Ketamine Queen
4 min readFeb 26, 2019

The way I see it this story is about my my reproductive health and heavy menstruation. I always had my period every 21 days since it began for me at age 14. Sixteen times a year I ovulated and lost the lining of my uterus, so many times a year I suffered from terrible cramps, crying in the night. At the suggestion of different OB/Gyns at various ages, I took different birth control pills, some making me regulate to 28 days and have lighter periods, some making me stop bleeding altogether. When I got pregnant with my children and started menstruating again after they were born, my cycle relaxed for a bit. My hormones relaxed with the cycles and I felt the ease of being regular and the ease of motherhood. When my oldest child was about 7, I began to have my periods at 21 days again. Then I began to have such heavy periods that I could not leave my house for about 2 days of the cycle. I bled through tampons and the largest sanitary pads available. I bled through my clothing on to sofas and chairs.

Perhaps it is about me not feeling like I am heard. At age 35, my family and I were driving on this journey of many, many hours of flat land and nothing to see. I knew that I needed to change my pads. We were driving with others in a small caravan, no cell service available so he refused to stop. There I sat bleeding and crying quietly for hours. When we arrived at a service station, I wrapped a beach towel around my whole body and waited in the line with many women at the rest room, feeling uncomfortable as I kept them waiting, peeling layer after layer of bright red blood-stained clothing from my body. The car seat was soaked. On the next leg of the trip I had to sit on the towel. Even my t shirt had begun to get wet. When we got home to Buenos Aires, my housekeeper saw the car and cleaned the seat for me, saying nothing just doing it. She washed my jeans and in a sense knew exactly what happened.

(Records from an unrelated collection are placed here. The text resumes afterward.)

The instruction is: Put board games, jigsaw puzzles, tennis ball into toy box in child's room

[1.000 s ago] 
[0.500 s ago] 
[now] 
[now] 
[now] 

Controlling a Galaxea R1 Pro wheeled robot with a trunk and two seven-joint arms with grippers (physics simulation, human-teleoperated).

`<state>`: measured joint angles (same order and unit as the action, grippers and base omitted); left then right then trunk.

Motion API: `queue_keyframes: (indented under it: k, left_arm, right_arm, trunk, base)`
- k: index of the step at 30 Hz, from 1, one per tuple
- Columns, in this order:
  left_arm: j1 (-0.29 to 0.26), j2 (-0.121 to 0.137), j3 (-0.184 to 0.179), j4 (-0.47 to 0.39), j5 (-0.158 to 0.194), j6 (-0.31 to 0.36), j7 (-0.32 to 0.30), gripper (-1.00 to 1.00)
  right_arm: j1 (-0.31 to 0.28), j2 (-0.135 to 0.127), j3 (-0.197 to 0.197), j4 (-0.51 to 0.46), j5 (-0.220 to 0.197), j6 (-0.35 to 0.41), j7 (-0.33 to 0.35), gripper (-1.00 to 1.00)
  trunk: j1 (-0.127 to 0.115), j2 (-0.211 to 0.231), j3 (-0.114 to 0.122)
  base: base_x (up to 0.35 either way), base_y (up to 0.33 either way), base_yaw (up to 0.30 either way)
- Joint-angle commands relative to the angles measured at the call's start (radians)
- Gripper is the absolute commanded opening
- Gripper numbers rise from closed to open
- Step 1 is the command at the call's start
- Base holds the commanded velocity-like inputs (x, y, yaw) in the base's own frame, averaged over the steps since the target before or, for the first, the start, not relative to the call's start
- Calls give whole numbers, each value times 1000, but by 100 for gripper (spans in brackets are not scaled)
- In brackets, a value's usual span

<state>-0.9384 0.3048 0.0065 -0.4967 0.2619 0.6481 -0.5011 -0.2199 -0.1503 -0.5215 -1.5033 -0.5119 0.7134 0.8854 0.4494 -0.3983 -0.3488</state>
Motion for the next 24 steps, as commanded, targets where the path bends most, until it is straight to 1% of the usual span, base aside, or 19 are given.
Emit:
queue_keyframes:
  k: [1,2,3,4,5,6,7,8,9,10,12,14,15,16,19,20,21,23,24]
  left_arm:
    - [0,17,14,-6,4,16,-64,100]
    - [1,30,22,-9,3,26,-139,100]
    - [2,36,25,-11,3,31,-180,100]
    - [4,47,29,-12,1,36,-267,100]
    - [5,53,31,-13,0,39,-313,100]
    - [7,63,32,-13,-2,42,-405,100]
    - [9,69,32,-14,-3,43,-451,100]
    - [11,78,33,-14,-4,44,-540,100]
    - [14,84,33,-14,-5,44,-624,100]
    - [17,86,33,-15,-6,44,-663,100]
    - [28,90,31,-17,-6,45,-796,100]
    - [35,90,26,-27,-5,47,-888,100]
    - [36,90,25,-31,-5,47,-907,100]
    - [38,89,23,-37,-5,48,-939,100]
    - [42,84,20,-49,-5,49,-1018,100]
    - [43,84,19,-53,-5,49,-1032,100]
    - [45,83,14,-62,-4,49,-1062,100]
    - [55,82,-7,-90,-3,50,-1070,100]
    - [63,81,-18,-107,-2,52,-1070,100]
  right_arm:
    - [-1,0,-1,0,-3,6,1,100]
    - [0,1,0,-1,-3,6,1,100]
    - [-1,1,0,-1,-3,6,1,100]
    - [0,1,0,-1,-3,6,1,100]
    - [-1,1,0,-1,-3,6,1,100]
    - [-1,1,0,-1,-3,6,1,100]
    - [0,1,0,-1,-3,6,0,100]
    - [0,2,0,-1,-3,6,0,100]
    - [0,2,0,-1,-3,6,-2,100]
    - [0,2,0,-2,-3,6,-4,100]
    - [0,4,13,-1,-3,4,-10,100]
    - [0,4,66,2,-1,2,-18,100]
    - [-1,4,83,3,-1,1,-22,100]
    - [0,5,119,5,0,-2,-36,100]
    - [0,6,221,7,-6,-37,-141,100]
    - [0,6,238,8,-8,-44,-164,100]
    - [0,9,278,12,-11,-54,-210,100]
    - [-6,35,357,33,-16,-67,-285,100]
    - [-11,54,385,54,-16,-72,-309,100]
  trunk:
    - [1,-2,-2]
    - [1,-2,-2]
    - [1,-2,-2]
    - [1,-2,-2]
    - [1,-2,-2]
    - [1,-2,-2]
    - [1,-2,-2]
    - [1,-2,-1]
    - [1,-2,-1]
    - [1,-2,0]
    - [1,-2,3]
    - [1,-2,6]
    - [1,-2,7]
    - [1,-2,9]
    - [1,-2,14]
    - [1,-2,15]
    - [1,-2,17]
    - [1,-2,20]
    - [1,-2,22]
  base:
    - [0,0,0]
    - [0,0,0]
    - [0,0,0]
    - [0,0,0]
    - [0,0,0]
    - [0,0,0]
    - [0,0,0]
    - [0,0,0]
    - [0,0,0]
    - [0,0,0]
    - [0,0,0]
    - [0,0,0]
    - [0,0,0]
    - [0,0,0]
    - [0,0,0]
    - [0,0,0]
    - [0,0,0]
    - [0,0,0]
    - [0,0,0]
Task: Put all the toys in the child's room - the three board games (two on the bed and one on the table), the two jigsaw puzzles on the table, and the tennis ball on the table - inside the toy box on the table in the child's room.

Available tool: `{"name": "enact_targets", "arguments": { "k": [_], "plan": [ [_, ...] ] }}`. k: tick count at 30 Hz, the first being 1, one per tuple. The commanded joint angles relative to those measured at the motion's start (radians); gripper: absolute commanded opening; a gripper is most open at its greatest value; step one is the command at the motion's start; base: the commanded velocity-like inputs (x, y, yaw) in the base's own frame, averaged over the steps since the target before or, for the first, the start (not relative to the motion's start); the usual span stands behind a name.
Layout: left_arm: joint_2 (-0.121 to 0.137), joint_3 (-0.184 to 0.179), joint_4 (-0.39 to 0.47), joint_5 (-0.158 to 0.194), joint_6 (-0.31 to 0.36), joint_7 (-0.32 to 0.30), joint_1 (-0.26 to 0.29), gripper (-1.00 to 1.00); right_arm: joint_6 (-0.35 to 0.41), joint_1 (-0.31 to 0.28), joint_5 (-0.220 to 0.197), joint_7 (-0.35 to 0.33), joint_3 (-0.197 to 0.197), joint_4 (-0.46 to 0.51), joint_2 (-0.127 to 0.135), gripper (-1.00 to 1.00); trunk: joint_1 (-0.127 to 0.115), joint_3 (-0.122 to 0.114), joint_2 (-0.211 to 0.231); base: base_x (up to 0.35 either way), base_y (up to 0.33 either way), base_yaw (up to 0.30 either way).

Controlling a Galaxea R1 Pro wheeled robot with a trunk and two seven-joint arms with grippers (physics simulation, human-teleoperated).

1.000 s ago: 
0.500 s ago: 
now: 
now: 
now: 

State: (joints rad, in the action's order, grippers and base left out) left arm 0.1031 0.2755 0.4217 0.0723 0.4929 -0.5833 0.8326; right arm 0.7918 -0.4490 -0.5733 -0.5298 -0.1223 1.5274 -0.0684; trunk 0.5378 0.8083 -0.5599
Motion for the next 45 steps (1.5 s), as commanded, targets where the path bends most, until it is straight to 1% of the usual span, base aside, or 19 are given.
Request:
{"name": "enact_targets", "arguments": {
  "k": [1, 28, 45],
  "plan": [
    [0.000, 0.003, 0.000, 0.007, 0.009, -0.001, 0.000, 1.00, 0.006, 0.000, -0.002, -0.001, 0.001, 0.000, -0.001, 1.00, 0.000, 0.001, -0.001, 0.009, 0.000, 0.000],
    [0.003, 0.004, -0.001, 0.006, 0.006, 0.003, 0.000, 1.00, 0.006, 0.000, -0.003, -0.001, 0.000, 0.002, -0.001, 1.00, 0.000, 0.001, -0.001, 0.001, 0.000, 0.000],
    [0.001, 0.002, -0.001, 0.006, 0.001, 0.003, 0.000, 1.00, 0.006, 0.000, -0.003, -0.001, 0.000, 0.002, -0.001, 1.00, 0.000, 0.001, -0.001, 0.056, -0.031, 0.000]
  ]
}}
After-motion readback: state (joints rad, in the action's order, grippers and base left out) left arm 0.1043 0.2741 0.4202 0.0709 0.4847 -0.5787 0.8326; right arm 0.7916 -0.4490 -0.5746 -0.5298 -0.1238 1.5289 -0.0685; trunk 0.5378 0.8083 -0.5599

It might be in part about my lack of ability to stand up for myself when something is urgent. The inability to tell my control freak husband to stop the car and I would take care of it on the side of the highway, rather than ruin the car which we were borrowing from a friend. It might be in part that he has no respect for his family’s physical needs as I recall him not stopping for my daughter to go to the restroom and finally she peed her pants while running into the gas station. I might be in part that I was finally learning to tell someone that no matter what, if someone tells you it’s an urgent, it really is. I went to the doctor two times and they said it would pass. It might be in part that when we moved home I finally went to the doctor when this nightmarish heavy period was occurring so they could see what I was going through and help me. I got put on heavy iron supplements and a good birth control pill to help with the cycle and my depression and anxiety eased up. I had no idea that anemia was linked with depression.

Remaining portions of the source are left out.